• Dataset section
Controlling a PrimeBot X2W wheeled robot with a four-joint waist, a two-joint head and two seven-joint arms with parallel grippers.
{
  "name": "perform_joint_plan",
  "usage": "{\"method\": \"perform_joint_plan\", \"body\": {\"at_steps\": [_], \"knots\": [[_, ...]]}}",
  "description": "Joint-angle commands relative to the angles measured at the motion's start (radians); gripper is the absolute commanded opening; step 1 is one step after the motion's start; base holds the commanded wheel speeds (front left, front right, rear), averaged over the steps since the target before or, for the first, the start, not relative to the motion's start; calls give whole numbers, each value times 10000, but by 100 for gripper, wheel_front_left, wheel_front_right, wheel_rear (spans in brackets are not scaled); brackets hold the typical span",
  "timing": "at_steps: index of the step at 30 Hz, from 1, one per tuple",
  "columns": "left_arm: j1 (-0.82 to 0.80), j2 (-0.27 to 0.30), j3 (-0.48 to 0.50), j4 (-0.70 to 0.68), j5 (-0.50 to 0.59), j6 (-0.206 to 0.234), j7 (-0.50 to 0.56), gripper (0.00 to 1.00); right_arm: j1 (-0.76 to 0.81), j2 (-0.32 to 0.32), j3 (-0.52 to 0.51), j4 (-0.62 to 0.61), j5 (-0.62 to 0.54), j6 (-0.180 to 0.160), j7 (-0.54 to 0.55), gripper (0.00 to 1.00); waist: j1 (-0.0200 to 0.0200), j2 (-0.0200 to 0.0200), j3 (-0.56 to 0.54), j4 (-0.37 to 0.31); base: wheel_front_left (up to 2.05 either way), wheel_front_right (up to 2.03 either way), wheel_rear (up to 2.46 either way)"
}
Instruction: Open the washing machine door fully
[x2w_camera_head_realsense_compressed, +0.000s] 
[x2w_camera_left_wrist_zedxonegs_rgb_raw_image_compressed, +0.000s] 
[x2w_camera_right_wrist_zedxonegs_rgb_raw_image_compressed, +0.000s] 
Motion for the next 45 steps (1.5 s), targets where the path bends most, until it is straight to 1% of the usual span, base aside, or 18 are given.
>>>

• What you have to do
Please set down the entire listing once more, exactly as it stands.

• Reply
Controlling a PrimeBot X2W wheeled robot with a four-joint waist, a two-joint head and two seven-joint arms with parallel grippers.
{
  "name": "perform_joint_plan",
  "usage": "{\"method\": \"perform_joint_plan\", \"body\": {\"at_steps\": [_], \"knots\": [[_, ...]]}}",
  "description": "Joint-angle commands relative to the angles measured at the motion's start (radians); gripper is the absolute commanded opening; step 1 is one step after the motion's start; base holds the commanded wheel speeds (front left, front right, rear), averaged over the steps since the target before or, for the first, the start, not relative to the motion's start; calls give whole numbers, each value times 10000, but by 100 for gripper, wheel_front_left, wheel_front_right, wheel_rear (spans in brackets are not scaled); brackets hold the typical span",
  "timing": "at_steps: index of the step at 30 Hz, from 1, one per tuple",
  "columns": "left_arm: j1 (-0.82 to 0.80), j2 (-0.27 to 0.30), j3 (-0.48 to 0.50), j4 (-0.70 to 0.68), j5 (-0.50 to 0.59), j6 (-0.206 to 0.234), j7 (-0.50 to 0.56), gripper (0.00 to 1.00); right_arm: j1 (-0.76 to 0.81), j2 (-0.32 to 0.32), j3 (-0.52 to 0.51), j4 (-0.62 to 0.61), j5 (-0.62 to 0.54), j6 (-0.180 to 0.160), j7 (-0.54 to 0.55), gripper (0.00 to 1.00); waist: j1 (-0.0200 to 0.0200), j2 (-0.0200 to 0.0200), j3 (-0.56 to 0.54), j4 (-0.37 to 0.31); base: wheel_front_left (up to 2.05 either way), wheel_front_right (up to 2.03 either way), wheel_rear (up to 2.46 either way)"
}
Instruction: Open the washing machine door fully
[x2w_camera_head_realsense_compressed, +0.000s] 
[x2w_camera_left_wrist_zedxonegs_rgb_raw_image_compressed, +0.000s] 
[x2w_camera_right_wrist_zedxonegs_rgb_raw_image_compressed, +0.000s] 
Motion for the next 45 steps (1.5 s), targets where the path bends most, until it is straight to 1% of the usual span, base aside, or 18 are given.
>>>

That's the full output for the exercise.